But if you do set the B factor to zero, then the electron
density at the center of any atom (using the 5-Gaussian
model) is infinity.  To put it in gnuplot-ish, the structure
factor of Fe (in reciprocal space) can be plotted with this
function:

Fe_sf(s)=Fe_a1*exp(-Fe_b1*s*s)+Fe_a2*exp(-Fe_b2*s*s)+Fe_a3*exp(-Fe_b3*s*s

)+Fe_a4*exp(-Fe_b4*s*s)+Fe_c


where: Fe_c = 1.036900; Fe_a1 = 11.769500; Fe_a2 = 7.357300;
Fe_a3 = 3.522200; Fe_a4 = 2.304500; Fe_b1 = 4.761100; Fe_b2 =
0.307200; Fe_b3 = 15.353500; Fe_b4 = 76.880501; and "s" is
sin(theta)/lambda

applying a B factor is then just multiplication by
exp(-B*s*s)


Since the terms are all Gaussians, the inverse Fourier
transform can actually be done analytically, giving the
real-space version, or the expression for electron density vs
distance from the nucleus (r):

Fe_ff(r,B) = \
+Fe_a1*(4*pi/(Fe_b1+B))**1.5*safexp(-4*pi**2/(Fe_b1+B)*r*r)
\ +Fe_a2*(4*pi/(Fe_b2+B))**1.5*safexp(-4*pi**2/(Fe_b2+B)*r*r)
\ +Fe_a3*(4*pi/(Fe_b3+B))**1.5*safexp(-4*pi**2/(Fe_b3+B)*r*r)
\ +Fe_a4*(4*pi/(Fe_b4+B))**1.5*safexp(-4*pi**2/(Fe_b4+B)*r*r)
\ +Fe_c *(4*pi/(B))**1.5*safexp(-4*pi**2/(B)*r*r);

Where here applying a B factor requires folding it into each
Gaussian term.  Notice how the Fe_c term blows up as B->0?
This is where most of the series-termination effects come
from.

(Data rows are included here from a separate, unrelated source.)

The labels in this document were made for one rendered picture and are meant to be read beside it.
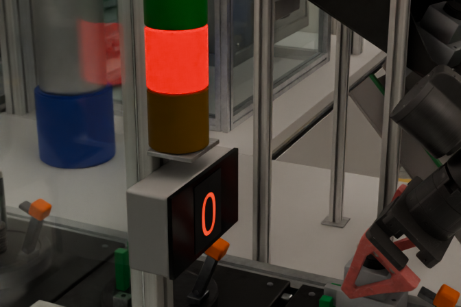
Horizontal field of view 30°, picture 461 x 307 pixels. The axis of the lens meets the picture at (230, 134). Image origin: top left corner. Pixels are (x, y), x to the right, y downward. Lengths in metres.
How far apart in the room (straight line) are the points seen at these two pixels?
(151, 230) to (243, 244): 0.75
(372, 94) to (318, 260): 0.38
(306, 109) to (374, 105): 1.00
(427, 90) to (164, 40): 0.25
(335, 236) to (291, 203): 0.15
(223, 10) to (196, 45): 1.18
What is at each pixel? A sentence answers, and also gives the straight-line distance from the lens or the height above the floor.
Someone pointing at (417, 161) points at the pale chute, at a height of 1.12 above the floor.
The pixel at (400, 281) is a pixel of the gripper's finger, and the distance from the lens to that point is 0.82.
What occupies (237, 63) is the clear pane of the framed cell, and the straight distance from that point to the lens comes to 1.95.
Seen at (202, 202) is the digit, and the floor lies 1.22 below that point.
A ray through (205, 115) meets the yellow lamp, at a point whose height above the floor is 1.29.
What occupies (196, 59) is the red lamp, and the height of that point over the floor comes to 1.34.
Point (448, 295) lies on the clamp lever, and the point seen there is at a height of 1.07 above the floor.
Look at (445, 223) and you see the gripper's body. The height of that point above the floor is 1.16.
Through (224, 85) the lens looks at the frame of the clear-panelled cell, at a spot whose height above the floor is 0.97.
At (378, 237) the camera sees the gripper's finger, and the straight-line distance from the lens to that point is 0.81.
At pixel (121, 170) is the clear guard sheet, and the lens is 0.69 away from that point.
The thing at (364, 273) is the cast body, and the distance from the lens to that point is 0.88.
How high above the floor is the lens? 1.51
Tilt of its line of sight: 20 degrees down
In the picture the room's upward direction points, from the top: straight up
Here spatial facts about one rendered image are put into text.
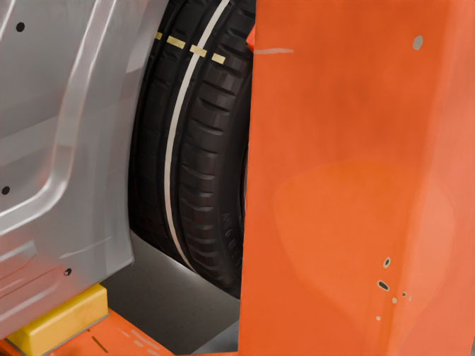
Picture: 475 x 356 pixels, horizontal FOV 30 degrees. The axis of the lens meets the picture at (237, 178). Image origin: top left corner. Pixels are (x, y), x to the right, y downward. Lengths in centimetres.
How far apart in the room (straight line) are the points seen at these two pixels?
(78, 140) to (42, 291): 21
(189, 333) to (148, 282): 23
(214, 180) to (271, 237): 48
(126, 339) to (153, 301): 110
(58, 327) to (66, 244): 13
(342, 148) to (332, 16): 10
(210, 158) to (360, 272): 54
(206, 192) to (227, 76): 16
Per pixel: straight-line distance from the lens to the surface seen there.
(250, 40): 112
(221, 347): 190
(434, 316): 74
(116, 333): 127
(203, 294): 237
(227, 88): 116
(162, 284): 241
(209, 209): 122
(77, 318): 125
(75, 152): 110
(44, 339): 123
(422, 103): 58
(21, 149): 108
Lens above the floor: 154
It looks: 33 degrees down
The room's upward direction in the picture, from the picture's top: 3 degrees clockwise
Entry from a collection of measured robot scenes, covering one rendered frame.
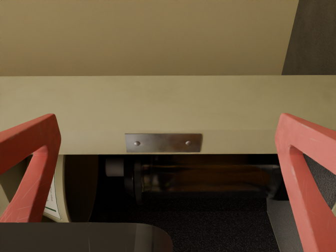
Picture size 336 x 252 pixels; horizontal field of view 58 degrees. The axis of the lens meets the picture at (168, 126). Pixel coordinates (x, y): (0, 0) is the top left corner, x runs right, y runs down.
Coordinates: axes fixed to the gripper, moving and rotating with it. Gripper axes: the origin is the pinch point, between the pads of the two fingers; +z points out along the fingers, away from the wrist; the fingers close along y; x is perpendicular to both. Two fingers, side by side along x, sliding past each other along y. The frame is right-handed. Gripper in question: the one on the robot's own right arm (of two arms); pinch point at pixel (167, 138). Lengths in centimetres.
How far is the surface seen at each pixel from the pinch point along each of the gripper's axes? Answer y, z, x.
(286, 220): -18.0, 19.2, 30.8
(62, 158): 12.2, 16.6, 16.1
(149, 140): 1.7, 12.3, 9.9
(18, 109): 15.0, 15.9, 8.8
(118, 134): 4.5, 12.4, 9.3
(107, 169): 8.6, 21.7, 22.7
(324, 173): -18.0, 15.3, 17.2
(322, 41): -25.5, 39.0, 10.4
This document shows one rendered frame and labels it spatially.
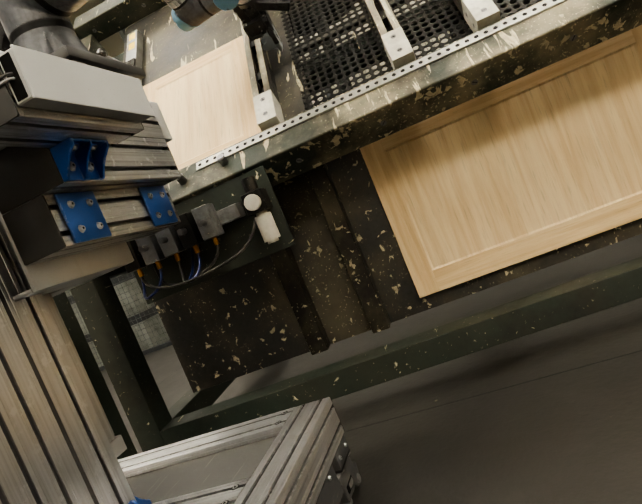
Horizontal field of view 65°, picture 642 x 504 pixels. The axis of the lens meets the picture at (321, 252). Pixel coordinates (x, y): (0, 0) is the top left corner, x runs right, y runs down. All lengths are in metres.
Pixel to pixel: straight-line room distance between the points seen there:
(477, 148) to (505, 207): 0.20
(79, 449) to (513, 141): 1.37
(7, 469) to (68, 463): 0.11
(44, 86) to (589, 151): 1.43
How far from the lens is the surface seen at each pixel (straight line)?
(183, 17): 1.64
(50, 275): 0.98
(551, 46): 1.50
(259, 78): 1.68
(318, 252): 1.70
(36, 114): 0.77
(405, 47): 1.51
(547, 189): 1.69
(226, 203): 1.48
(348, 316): 1.73
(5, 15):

If you want the above equations for other atoms, you
can get them from here:
http://bl831.als.lbl.gov/~jamesh/pickup/all_atomsf.gnuplot
http://bl831.als.lbl.gov/~jamesh/pickup/all_atomff.gnuplot

This "infinitely sharp spike problem" seems to have led some
people to conclude that a zero B factor is non-physical, but
nothing could be further from the truth!  The scattering from
mono-atomic gasses is an excellent example of how one can
observe the B=0 structure factor.   In fact, gas scattering
is how the quantum mechanical self-consistent field
calculations of electron clouds around atoms was
experimentally verified.  Does this mean that there really is
an infinitely sharp "spike" in the middle of every atom?  Of
course not.  But there is a "very" sharp spike.

So, the problem of "infinite density" at the nucleus is
really just an artifact of the 5-Gaussian formalism.
Strictly speaking, the "5-Gaussian" structure factor
representation you find in ${CLIBD}/atomsf.lib (or Table
6.1.1.4 in the International Tables volume C) is nothing more
than a curve fit to the "true" values listed in ITC volume C
tables 6.1.1.1 (neutral atoms) and 6.1.1.3 (ions).  These
latter tables are the Fourier transform of the "true"
electron density distribution around a particular atom/ion
obtained from quantum mechanical self-consistent field
calculations (like those of Cromer, Mann and many others).

The important thing to realize is that the fit was done in
_reciprocal_ space, and if you look carefully at tables
6.1.1.1 and 6.1.1.3, you can see that even at REALLY high
angle (sin(theta)/lambda = 6, or 0.083 A resolution) there is
still significant elastic scattering from the heavier atoms.
The purpose of the "constant term" in the 5-Gaussian
representation is to try and capture this high-angle "tail",
and for the really heavy atoms this can be more than 5
electron equivalents.  In real space, this is equivalent to
saying that about 5 electrons are located within at least
~0.03 A of the nucleus.  That's a very short distance, but it
is also not zero.  This is because the first few shells of
electrons around things like a Uranium nucleus actually are
very small and dense.  How, then, can we have any hope of
modelling heavy atoms properly without using a map grid
sampling of 0.01A ?  Easy!  The B factors are never zero.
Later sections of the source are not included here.